WHAT THIS TASK INVOLVES: The material below holds a span beginning at the line with "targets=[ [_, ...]" and ending at the line with "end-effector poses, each". Quote that span exactly, both ends included, and only that span.
Top of DATA
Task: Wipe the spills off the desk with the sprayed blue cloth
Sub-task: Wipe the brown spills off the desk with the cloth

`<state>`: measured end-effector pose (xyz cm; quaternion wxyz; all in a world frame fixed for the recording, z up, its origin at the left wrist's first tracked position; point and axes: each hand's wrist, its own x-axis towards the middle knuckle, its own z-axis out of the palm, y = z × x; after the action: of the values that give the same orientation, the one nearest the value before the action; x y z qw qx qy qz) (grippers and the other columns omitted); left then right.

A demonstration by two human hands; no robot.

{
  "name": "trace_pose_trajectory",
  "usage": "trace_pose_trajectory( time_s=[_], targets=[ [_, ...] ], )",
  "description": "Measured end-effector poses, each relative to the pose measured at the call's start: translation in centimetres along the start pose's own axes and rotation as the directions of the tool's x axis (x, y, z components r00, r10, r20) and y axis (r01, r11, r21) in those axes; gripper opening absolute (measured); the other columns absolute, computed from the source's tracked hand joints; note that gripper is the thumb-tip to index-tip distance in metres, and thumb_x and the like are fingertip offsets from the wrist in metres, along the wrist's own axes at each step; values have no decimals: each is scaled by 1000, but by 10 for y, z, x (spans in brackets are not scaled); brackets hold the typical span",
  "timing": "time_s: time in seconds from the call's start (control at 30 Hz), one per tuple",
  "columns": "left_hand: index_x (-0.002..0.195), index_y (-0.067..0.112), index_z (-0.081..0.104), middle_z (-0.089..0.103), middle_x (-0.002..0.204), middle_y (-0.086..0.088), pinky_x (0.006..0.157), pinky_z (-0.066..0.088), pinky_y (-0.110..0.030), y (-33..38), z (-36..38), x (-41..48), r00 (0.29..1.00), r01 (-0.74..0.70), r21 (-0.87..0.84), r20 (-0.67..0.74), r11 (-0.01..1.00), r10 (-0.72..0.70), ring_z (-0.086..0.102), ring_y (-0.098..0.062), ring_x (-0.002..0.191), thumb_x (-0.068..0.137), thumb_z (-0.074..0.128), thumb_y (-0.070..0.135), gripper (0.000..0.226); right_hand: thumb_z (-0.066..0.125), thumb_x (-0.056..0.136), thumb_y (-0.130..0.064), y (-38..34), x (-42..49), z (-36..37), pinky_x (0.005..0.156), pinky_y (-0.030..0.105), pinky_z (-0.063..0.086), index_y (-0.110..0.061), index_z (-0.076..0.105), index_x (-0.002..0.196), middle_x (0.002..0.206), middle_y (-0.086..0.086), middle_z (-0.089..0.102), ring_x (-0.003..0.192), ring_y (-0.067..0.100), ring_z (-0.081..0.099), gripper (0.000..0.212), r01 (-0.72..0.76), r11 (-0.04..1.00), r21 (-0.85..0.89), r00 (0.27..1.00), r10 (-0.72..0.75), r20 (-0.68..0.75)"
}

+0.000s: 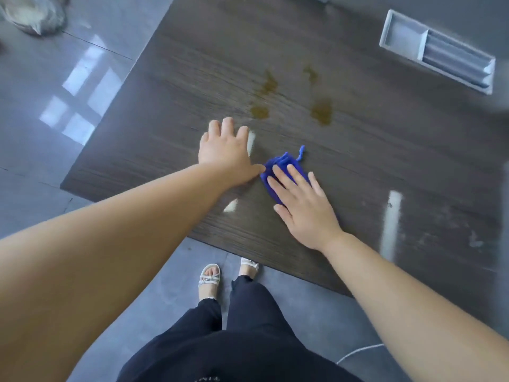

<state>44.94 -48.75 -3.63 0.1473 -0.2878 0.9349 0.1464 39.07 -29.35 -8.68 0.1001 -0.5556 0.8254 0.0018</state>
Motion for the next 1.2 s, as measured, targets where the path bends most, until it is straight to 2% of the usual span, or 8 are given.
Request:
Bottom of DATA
RESULT OF THE EXERCISE:
  "usage": "trace_pose_trajectory( time_s=[_], targets=[ [_, ...] ], )",
  "description": "Measured end-effector poses, each relative to the pose measured at the call's start: translation in centimetres along the start pose's own axes and rotation as the directions of the tool's x axis (x, y, z components r00, r10, r20) and y axis (r01, r11, r21) in those axes; gripper opening absolute (measured); the other columns absolute, computed from the source's tracked hand joints; note that gripper is the thumb-tip to index-tip distance in metres, and thumb_x and the like are fingertip offsets from the wrist in metres, along the wrist's own axes at each step; values have no decimals: each is scaled by 1000, but by 10 for y, z, x (spans in brackets are not scaled); brackets hold the typical span",

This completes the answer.